Problem requirements
Could you return all of the entries word for word, minus any pictures?

Records shown
┄┄┄┄┄┄

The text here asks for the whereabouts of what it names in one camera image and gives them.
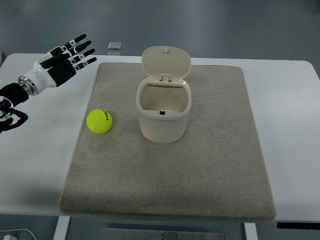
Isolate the cream lidded bin box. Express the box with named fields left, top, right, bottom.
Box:
left=136, top=46, right=192, bottom=143

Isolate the small clear floor plate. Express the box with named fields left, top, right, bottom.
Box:
left=108, top=41, right=122, bottom=50

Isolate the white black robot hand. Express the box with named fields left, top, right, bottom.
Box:
left=17, top=34, right=97, bottom=96

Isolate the metal base plate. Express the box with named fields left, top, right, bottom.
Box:
left=100, top=228, right=226, bottom=240

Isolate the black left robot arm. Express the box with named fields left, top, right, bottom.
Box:
left=0, top=34, right=97, bottom=132

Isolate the white left table leg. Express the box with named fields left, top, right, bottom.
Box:
left=53, top=216, right=71, bottom=240

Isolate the white right table leg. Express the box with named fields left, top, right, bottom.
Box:
left=244, top=223, right=258, bottom=240

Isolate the black table control panel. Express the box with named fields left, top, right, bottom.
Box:
left=276, top=222, right=320, bottom=230

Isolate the beige felt mat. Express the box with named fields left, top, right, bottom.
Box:
left=60, top=62, right=276, bottom=222

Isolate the white cable and plug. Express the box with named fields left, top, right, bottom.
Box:
left=0, top=227, right=37, bottom=240

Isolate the white table leg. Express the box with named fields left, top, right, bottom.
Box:
left=53, top=216, right=71, bottom=240
left=244, top=223, right=258, bottom=240

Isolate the yellow tennis ball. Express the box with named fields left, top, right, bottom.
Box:
left=86, top=109, right=113, bottom=134

┄┄┄┄┄┄

Final answer
The text here asks for the whereabouts of what it names in one camera image and gives them.
Isolate the cream lidded bin box. Express the box with named fields left, top, right, bottom.
Box:
left=136, top=46, right=192, bottom=143

Isolate the small clear floor plate. Express the box with named fields left, top, right, bottom.
Box:
left=108, top=41, right=122, bottom=50

Isolate the white black robot hand. Express the box with named fields left, top, right, bottom.
Box:
left=17, top=34, right=97, bottom=96

Isolate the metal base plate. Express the box with named fields left, top, right, bottom.
Box:
left=100, top=228, right=226, bottom=240

Isolate the black left robot arm. Express the box with named fields left, top, right, bottom.
Box:
left=0, top=34, right=97, bottom=132

Isolate the white left table leg. Express the box with named fields left, top, right, bottom.
Box:
left=53, top=216, right=71, bottom=240

Isolate the white right table leg. Express the box with named fields left, top, right, bottom.
Box:
left=244, top=223, right=258, bottom=240

Isolate the black table control panel. Express the box with named fields left, top, right, bottom.
Box:
left=276, top=222, right=320, bottom=230

Isolate the beige felt mat. Express the box with named fields left, top, right, bottom.
Box:
left=60, top=62, right=276, bottom=222

Isolate the white cable and plug. Express the box with named fields left, top, right, bottom.
Box:
left=0, top=227, right=37, bottom=240

Isolate the white table leg. Express the box with named fields left, top, right, bottom.
Box:
left=53, top=216, right=71, bottom=240
left=244, top=223, right=258, bottom=240

Isolate the yellow tennis ball. Express the box with named fields left, top, right, bottom.
Box:
left=86, top=109, right=113, bottom=134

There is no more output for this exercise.